By: Tim Wilson (March 1, 2017 for CanadianHealthcareNetwork.ca)
There aren't many among us who would view palliative care as a hot-bed of innovation and new thinking. However, that might be about to change, given that the Canadian Foundation for Healthcare Improvement (CFHI) has launched an open call for innovations in palliative and end-of life care.
"We know from studies and surveys that only 30% of Canadians receive specialized palliative care," says Maria Judd, senior director at the Canadian Foundation for Healthcare Improvement (CFHI). "There are communities where people are getting good palliative care, with models and programs that are working well, but it's a patchwork across the country."
Approximately 220,000 Canadians die each year, and for many of those who receive palliative care services a referral is initiated only within the last weeks of life. One of the drivers for the call from the CFHI is to identify areas where palliative care is working well, and to improve access. Clearly, more needs to be done here.
"The CFHI is not a palliative care organization, but we have a mission and track record of identifying and supporting the spread of innovative models and approaches," says Judd. "This includes identifying and putting together teams to work together from across the country—sometimes at the provincial level, and sometimes in local hospitals."
The intention is to improve the experience for patients and caregivers, as well as health outcomes and value for money, all of which can be supported and adapted to a specific area.
"A lot of work is required to adapt a model to a local context," says Judd. "You have to determine who the stakeholders are, which patients will benefit, and where the improvements will be delivered. At the CFHI we provide the wraparound support."

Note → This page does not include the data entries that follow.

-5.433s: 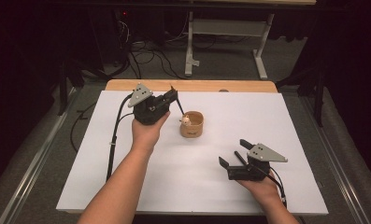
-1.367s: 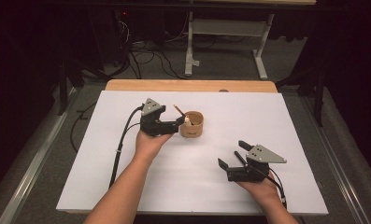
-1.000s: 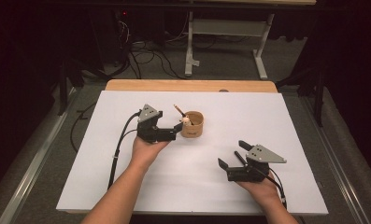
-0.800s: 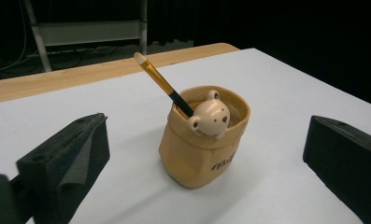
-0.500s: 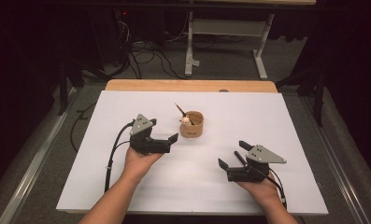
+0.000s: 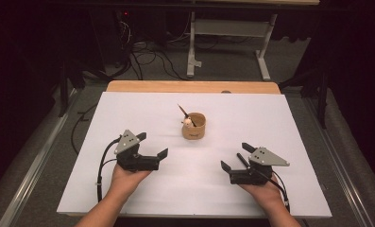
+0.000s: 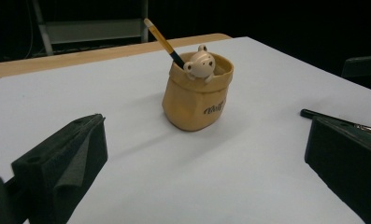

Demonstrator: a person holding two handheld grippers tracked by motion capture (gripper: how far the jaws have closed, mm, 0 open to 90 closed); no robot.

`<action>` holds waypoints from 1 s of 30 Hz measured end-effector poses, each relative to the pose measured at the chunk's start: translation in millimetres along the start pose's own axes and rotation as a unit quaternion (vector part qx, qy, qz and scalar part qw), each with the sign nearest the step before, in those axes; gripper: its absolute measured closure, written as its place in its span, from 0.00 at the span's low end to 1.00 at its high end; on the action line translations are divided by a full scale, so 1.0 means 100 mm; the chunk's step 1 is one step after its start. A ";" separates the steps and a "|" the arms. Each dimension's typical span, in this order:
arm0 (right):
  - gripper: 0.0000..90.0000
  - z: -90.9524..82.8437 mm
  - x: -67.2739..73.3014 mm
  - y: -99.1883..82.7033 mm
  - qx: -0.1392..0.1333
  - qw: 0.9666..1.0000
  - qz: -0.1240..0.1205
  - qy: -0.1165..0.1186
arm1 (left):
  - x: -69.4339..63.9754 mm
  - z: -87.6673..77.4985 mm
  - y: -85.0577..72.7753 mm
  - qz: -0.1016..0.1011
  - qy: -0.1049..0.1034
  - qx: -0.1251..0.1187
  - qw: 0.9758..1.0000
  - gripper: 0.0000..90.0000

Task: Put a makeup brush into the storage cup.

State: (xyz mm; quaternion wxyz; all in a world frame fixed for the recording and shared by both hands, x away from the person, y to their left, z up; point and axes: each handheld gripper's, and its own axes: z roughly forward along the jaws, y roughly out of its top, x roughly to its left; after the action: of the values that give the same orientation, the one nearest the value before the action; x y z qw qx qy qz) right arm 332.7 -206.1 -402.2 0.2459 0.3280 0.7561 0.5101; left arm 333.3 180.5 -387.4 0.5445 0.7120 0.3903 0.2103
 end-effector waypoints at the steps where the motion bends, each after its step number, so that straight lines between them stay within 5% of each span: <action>1: 0.02 0.00 0.00 0.00 -0.001 1.000 -0.002 0.001 | 0.00 -0.02 -0.02 0.001 0.001 0.001 1.000 0.00; 9: 0.02 -0.01 0.00 0.00 -0.003 1.000 -0.001 0.000 | -0.01 -0.14 -0.19 0.009 0.000 0.009 1.000 0.00; 20: 0.02 -0.13 -0.06 0.03 -0.019 1.000 0.010 -0.018 | -0.06 -0.09 -0.25 0.029 -0.011 0.017 0.999 0.00; 30: 0.02 -0.31 -0.24 0.02 -0.027 0.997 0.024 -0.062 | -0.02 -0.11 -0.22 0.028 -0.021 0.007 0.999 0.00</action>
State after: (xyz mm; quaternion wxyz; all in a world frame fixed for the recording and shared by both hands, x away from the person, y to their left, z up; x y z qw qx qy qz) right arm 327.0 -242.2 -388.2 0.2886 0.3704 0.7171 0.5151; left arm 317.2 188.1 -404.6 0.5413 0.7311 0.3598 0.2074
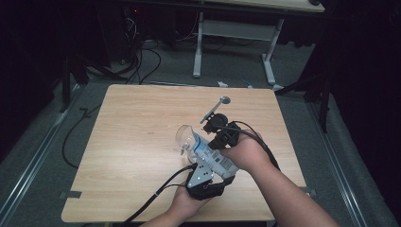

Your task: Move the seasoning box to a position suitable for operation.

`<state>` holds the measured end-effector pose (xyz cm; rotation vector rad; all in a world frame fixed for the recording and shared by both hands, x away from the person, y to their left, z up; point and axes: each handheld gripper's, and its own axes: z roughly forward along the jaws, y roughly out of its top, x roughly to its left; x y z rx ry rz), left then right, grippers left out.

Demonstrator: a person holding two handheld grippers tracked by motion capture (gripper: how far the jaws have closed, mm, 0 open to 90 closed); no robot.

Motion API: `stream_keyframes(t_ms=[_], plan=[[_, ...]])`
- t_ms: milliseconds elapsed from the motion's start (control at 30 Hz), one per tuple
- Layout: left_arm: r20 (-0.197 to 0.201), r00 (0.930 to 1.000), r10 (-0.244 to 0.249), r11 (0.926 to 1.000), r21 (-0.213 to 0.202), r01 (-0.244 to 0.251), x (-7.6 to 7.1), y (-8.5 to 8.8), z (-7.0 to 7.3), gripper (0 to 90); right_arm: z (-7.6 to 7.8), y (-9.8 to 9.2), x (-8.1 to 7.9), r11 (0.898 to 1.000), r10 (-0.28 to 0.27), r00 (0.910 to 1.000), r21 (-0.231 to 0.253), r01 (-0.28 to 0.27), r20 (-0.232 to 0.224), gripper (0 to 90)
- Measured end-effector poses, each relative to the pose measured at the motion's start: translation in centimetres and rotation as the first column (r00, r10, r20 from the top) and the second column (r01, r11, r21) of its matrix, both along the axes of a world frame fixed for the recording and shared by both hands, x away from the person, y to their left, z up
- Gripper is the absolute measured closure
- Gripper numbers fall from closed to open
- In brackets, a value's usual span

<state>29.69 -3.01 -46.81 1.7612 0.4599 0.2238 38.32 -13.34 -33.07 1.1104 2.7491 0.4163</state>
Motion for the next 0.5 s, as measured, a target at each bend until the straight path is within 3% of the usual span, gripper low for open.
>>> stream_keyframes(t_ms=[500], plan=[[0.006, 1.0000, 0.006, 1.0000, -0.006, -0.006, 0.12, 0.43, 0.02, 53.1, 0.08, 0.72, 0.21, 1.000, 0.004, 1.0000, -0.015, -0.004, 0.003, 90.0]])
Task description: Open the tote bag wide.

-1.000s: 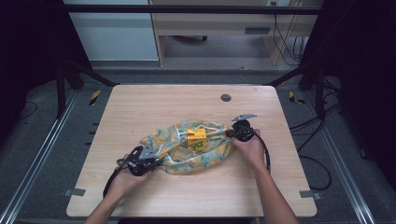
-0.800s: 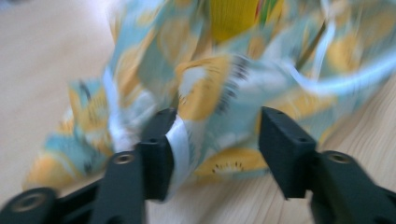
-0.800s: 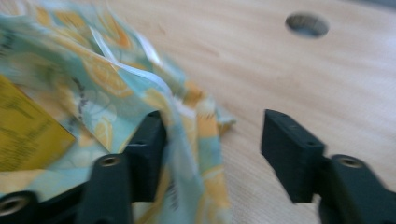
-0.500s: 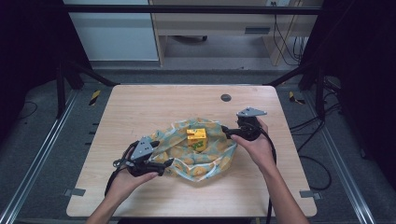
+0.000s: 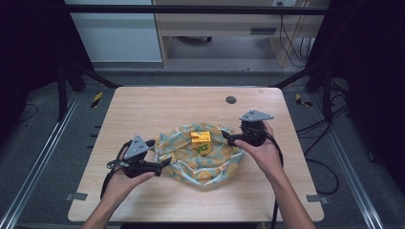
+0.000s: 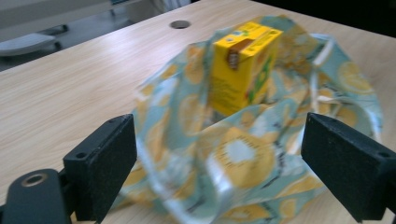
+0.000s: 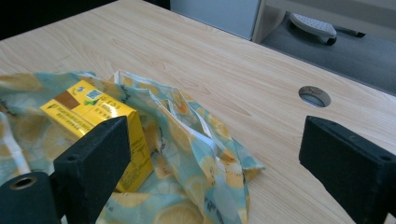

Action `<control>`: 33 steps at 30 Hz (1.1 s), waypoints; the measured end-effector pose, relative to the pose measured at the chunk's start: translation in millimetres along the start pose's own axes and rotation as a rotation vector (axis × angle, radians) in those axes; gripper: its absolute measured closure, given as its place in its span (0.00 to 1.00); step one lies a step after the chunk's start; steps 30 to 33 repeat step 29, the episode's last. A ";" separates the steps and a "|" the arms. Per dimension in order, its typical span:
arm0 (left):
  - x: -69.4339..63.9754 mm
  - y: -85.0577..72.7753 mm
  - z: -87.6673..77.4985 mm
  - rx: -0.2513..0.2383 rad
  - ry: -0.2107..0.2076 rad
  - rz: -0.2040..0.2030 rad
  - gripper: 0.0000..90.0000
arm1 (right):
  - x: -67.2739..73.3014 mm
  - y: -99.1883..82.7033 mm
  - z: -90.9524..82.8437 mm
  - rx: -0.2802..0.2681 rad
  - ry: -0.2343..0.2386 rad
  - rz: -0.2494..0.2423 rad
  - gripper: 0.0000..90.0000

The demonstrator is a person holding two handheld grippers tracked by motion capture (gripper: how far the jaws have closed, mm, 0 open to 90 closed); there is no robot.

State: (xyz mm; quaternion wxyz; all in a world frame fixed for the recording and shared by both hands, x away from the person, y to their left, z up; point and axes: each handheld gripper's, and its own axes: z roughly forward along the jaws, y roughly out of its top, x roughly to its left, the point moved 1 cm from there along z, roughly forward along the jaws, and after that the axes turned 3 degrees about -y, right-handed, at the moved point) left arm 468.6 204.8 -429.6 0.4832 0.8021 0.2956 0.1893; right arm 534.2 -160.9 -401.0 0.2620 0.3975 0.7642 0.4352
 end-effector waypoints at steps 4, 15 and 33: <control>15.4 -12.0 -14.3 0.028 0.058 -0.036 0.08 | -3.9 -9.8 -19.5 -0.014 -0.024 0.026 0.09; 44.0 -50.0 -41.4 0.091 0.155 -0.080 0.05 | -15.5 -65.3 -50.4 0.022 -0.125 0.082 0.08; 64.6 -78.0 -42.5 0.170 0.244 -0.119 0.05 | -27.8 -121.7 -49.3 0.161 -0.187 0.111 0.15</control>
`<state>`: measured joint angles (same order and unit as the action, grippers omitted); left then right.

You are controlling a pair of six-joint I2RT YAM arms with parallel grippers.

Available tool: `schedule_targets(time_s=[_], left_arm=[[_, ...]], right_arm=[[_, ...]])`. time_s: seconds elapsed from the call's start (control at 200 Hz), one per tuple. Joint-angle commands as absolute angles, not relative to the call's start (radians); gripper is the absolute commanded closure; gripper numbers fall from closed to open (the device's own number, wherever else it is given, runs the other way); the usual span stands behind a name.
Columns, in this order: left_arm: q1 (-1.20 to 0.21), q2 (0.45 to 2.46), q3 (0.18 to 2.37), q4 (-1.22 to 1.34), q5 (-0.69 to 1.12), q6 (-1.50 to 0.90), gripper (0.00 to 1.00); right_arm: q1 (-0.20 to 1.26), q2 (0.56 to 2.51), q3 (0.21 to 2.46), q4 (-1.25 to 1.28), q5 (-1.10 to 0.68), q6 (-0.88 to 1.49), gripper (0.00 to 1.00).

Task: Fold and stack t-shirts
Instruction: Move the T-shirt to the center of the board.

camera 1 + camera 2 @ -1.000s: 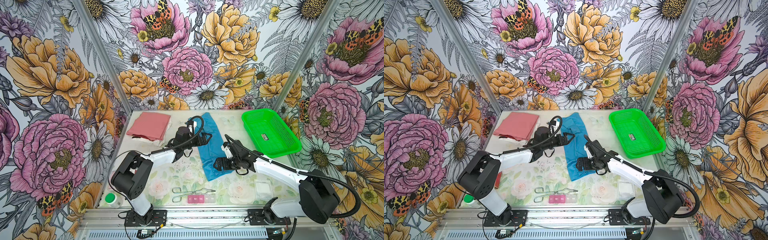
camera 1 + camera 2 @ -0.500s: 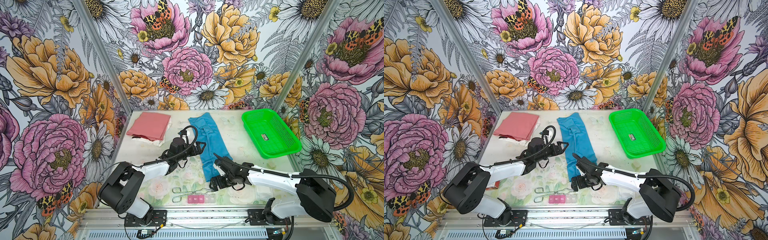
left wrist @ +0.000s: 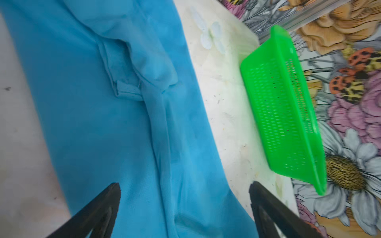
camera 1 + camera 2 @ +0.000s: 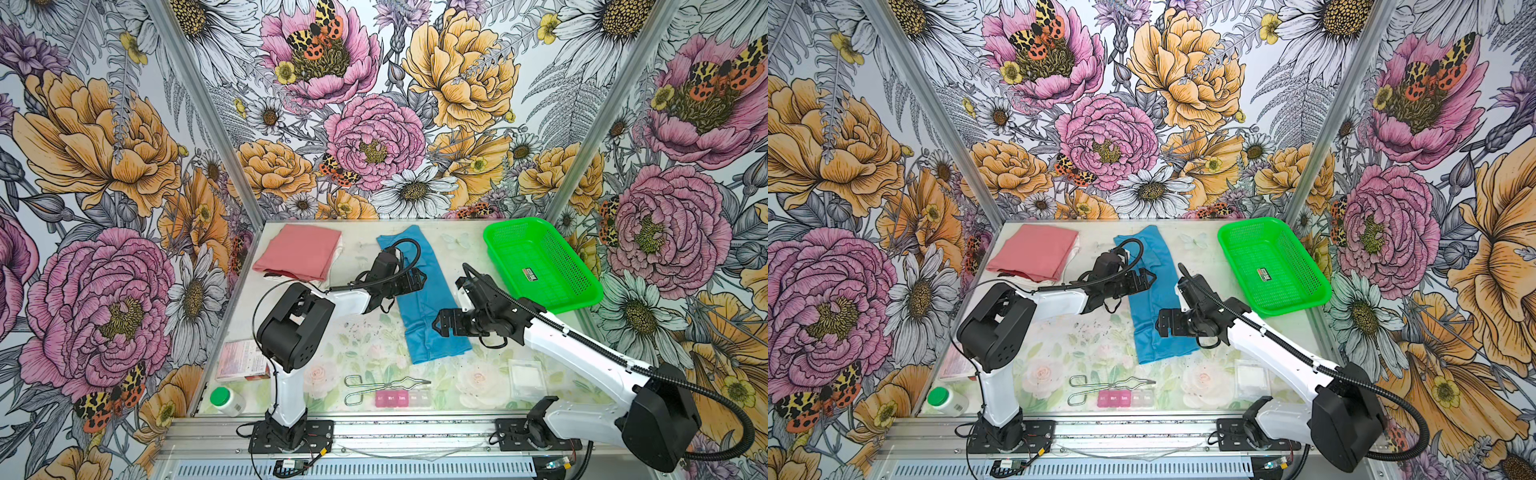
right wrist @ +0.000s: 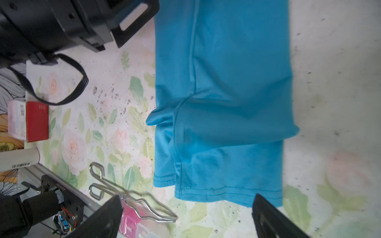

A recent article in the Canadian Medical Association Journal, written by researchers at the University of Calgary, suggested that doctor-assisted suicide could save the Canadian healthcare system up to $139 million annually. The article, which grabbed headlines and its fair share of criticism, nonetheless underpins the importance in having high-quality palliative care available to all Canadians.
"Other countries with medical-assisted dying have also invested in palliative and end-of-life care," says Judd. "This helps to make sure patients and families have all the options available to them."
The CFHI's open call for innovations has a dual focus, with categories for "emerging" as well as "demonstrated" innovations. Winners will receive a 2017 CFHI Innovation Award and be recognized as an innovator, while also presenting their innovation at the CFHI CEO Forum on June 21 in Toronto. Winners will also benefit from CFHI support to identify opportunities for further spread of their palliative care innovation.
"For winners in the demonstrated category, we'll design supportive programming to help spread the innovation across country," says Judd. "We can act as a partner to build support, with a structured program to roll this out. And for the emerging innovations, we'll help support enhanced evaluation to see if these really are ideas that are ready to spread."
The winners will be chosen by a peer review panel that includes palliative care leaders, practitioners, and family advisors, with the innovations assessed under the following working definition: "a model, program, approach or tool that is improving—or has the potential to improve—the experience, quality of life and value for money provided by palliative care for people with life-limiting conditions and their families."
The concept itself could include a specific technology that supports an effective model for the delivery of palliative care.
"For example, it could be a model for built-in support to facilitate communication and coordination of care between doctors and various settings in communities, with technology acting as an enabler," says Judd.
The CFHI, a non-profit that is funded primarily under an agreement with Health Canada, knows there are many palliative care innovations happening across Canada. The challenge is to identify and spread integrated approaches, while also better understanding their impact on quality of life and the cost to all stakeholders, including patients, caregivers, providers and systems.
"We are a country of pilot projects," says Judd. "The way that we organize, govern, and pay for healthcare differs across the country. This isn't plug and play. We need to support the larger innovation journey, including change management."
The CFHI is open to working with partner organizations such as Canada Health Infoway to support technological innovations for palliative care. There may be an opportunity to expand the hospice model, which is much less expensive than using hospitals, and can allow for greater family inclusion. Given that more than 50% of Canadians die in hospitals—where care is most expensive—and the majority of family doctors haven't received formal palliative care training, this is an area ripe for innovation. We'll find out just how much on June 21, when the award winners are announced.